If it can do a reasonable job of comparing utilities across people, then maximizing average utility seems to do the right thing here. Comparing utilities between arbitrary rational agents doesn't work, but comparing utilities between humans seems to -- there's an approximate universal maximum (getting everything you want) and an approximate universal minimum (you and all your friends and relatives getting tortured to death). Status conflicts are not one of the interesting use cases. Do you have anything better?

Comment author: Vaniver 14 August 2011 09:43:22PM 2 points [-]

Can you attempt to state an argument for that?

Sure. I think I should clarify first that I meant evo psych should have been sufficient to realize that human preferences are not rigorously coherent. If I tell a FAI to make me do what I want to do, its response is going to be "which you?", as there is no Platonic me with a quickly identifiable utility function that it can optimize for me. There's just a bunch of modules that won the evolutionary tournament of survival because they're a good way to make grandchildren.

If I am conflicted between the emotional satisfaction of food and the emotional dissatisfaction of exercise combined with the social satisfaction of beauty, will a FAI be able to resolve that for me any more easily than I can resolve it?

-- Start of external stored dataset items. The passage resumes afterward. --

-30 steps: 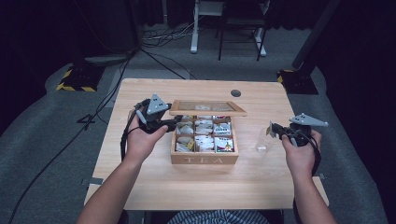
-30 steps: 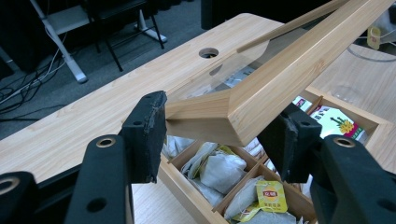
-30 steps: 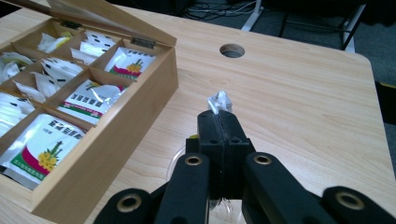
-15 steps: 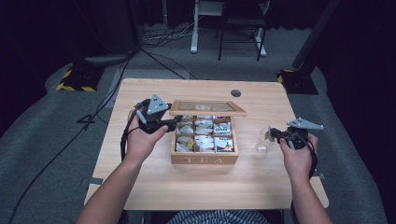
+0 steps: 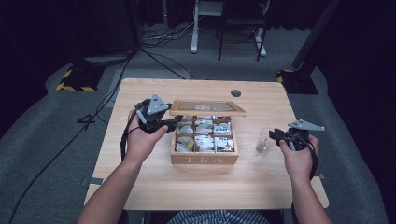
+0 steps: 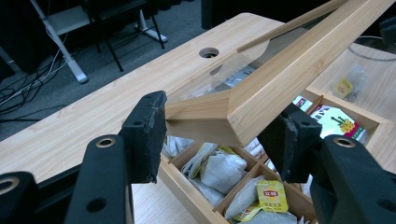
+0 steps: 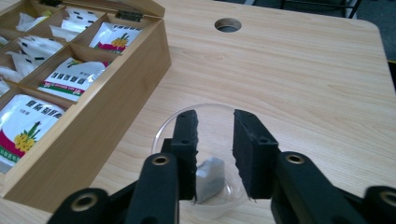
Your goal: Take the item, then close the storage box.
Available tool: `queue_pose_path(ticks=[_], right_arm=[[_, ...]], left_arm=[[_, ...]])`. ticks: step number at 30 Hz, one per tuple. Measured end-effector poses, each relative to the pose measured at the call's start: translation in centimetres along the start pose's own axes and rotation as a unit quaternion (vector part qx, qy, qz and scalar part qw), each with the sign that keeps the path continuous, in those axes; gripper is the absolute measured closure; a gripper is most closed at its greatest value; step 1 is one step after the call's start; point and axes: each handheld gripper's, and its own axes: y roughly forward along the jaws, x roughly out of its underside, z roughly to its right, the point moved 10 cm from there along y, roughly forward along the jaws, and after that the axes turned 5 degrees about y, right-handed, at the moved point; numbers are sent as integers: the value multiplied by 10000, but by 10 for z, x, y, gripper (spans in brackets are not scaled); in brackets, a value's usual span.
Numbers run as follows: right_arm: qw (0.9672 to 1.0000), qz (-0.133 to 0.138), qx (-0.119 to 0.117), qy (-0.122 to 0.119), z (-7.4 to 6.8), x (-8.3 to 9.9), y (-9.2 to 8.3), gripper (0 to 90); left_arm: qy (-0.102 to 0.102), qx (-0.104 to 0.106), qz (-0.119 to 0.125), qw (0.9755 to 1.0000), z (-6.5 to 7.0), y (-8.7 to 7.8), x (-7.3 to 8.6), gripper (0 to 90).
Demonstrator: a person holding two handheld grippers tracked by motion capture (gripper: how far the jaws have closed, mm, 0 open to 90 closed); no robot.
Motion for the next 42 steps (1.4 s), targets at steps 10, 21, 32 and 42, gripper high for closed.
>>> queue_pose_path(ticks=[10, 21, 32, 42], right_arm=[[9995, -44, 279, 108, 27, -5, -10, 495], [9984, -106, 422, 356, 58, 2, -21, 401], [9950, -437, 643, 629, 86, 34, -15, 380], [9924, -694, 724, 709, 99, 62, -7, 380]], left_arm=[[-2, -2, 1, 10000, 0, 0, 0, 435], [-3, -6, -4, 10000, 0, 0, 0, 436], [15, -23, -28, 10000, 1, 0, 1, 435], [-4, -24, -55, 10000, 3, -1, 3, 435]])
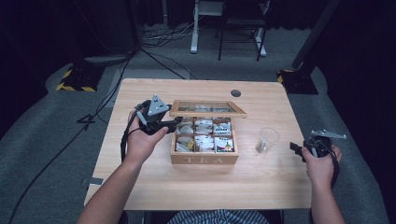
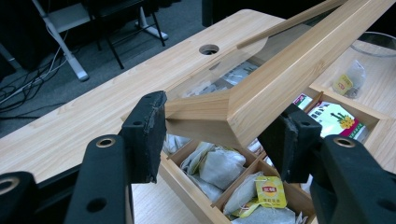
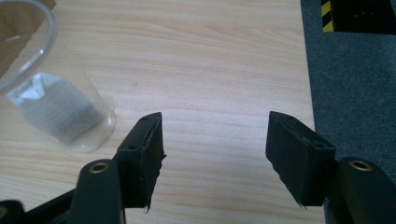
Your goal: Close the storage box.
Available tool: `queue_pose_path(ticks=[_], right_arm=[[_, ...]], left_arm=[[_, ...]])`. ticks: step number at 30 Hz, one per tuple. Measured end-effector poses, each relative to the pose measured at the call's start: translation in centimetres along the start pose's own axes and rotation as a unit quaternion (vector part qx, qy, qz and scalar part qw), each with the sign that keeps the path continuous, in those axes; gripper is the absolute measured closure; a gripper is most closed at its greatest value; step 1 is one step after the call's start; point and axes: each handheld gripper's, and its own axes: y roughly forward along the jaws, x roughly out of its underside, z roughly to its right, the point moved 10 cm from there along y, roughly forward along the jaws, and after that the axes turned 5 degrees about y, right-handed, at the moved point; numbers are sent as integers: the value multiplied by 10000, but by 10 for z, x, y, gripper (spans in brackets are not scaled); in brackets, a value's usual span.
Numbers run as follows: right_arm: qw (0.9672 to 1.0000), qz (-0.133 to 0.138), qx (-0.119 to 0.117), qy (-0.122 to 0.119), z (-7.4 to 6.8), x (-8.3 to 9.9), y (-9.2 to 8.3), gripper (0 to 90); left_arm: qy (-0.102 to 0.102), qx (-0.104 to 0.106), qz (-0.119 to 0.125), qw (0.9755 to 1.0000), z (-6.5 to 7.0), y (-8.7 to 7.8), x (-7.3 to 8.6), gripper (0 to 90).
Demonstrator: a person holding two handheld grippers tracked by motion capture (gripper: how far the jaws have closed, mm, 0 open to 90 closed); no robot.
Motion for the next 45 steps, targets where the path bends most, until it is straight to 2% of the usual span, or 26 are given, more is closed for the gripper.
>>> queue_pose_path(ticks=[8, 11, 20, 26, 31, 38, 45], right_arm=[[9999, -107, -24, -86, -3, 10, 8, 368], [9997, -145, -75, -164, -4, 14, 13, 345], [9991, -22, -170, -389, -6, 23, 32, 269], [9989, -173, -176, -404, -4, 30, 39, 211], [9987, -92, -92, -486, -2, 30, 43, 190], [9991, 145, -39, -405, -2, 28, 47, 147], [9990, 147, -37, -411, -2, 28, 47, 147]], left_arm=[[40, -14, -51, 10000, 2, -1, 3, 435], [66, -27, -81, 9999, 4, -1, 5, 433], [105, -102, -110, 9998, 9, -3, 10, 435], [113, -100, -144, 9998, 11, -3, 13, 434], [122, -109, -152, 9998, 12, -4, 15, 435], [146, -132, -186, 9996, 15, -4, 18, 432], [152, -142, -225, 9995, 16, -4, 21, 429]])
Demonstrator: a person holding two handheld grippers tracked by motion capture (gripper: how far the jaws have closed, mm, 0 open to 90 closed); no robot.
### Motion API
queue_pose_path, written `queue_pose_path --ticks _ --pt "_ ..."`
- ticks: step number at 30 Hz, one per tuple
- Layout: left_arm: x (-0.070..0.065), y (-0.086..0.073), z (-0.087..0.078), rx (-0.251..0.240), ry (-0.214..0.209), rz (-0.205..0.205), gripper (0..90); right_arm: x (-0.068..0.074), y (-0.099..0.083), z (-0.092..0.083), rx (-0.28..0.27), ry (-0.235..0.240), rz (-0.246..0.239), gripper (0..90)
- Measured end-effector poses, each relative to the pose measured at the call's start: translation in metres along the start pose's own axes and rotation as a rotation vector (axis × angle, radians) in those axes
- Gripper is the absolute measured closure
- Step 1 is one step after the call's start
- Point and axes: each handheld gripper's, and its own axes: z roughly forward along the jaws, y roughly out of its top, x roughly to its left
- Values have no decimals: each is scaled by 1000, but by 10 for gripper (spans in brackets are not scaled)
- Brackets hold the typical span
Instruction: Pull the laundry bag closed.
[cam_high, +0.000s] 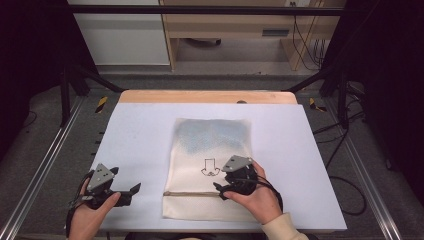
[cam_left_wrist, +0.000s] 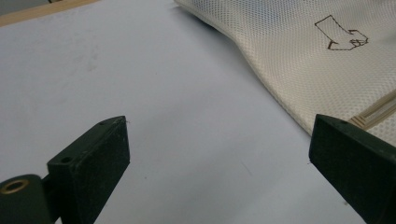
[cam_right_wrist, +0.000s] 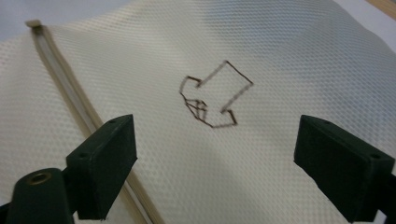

If my far mode desires are rooted in my desire to have a good social identity, should the FAI choose those over my near mode desires which are rooted in my desire to survive and enjoy life?

In some sense, the problem of FAI is the problem of rigorously understanding humans, and evo psych suggests that will be a massively difficult problem. That's what I was trying to suggest with my comment.

Comment author: TimFreeman 16 August 2011 05:57:37PM 0 points [-]

In some sense, the problem of FAI is the problem of rigorously understanding humans, and evo psych suggests that will be a massively difficult problem.

I think that bar is unreasonably high. If you have conflict between enjoying eating a lot vs being skinny and beautiful, and the FAI helps you do one or the other, then you aren't in a position to complain that it did the wrong thing. It's understanding of you doesn't have to be more rigorous than your understanding of you.

Comment author: kragensitaker 13 August 2011 03:48:32AM 2 points [-]

Oh, thank you! I didn't realize that. Perhaps a process could be developed? For example, maybe you could chill the body rapidly to organ-donation temperatures, garrote the neck, extract the organs while maintaining head blood pressure with the garrote, then remove the head and connect perfusion apparatus to it?

Comment author: TimFreeman 13 August 2011 08:56:10PM 8 points [-]

For example, maybe you could chill the body rapidly to organ-donation temperatures, garrote the neck,..

It's worse than I said, by the way. If the patient is donating kidneys and is brain dead, the cryonics people want the suspension to happen as soon as possible to minimize further brain damage. The organ donation people want the organ donation to happen when the surgical team and recipient are ready, so there will be conflict over the schedule.

In any case, the fraction of organ donors is small, and the fraction of cryonics cases is much smaller, and the two groups do not have a history of working with each other. Thus even if the procedure is technically possible, I don't know of an individual who would be interested in developing the hybrid procedure. There's lots of other stuff that is more important to everyone involved.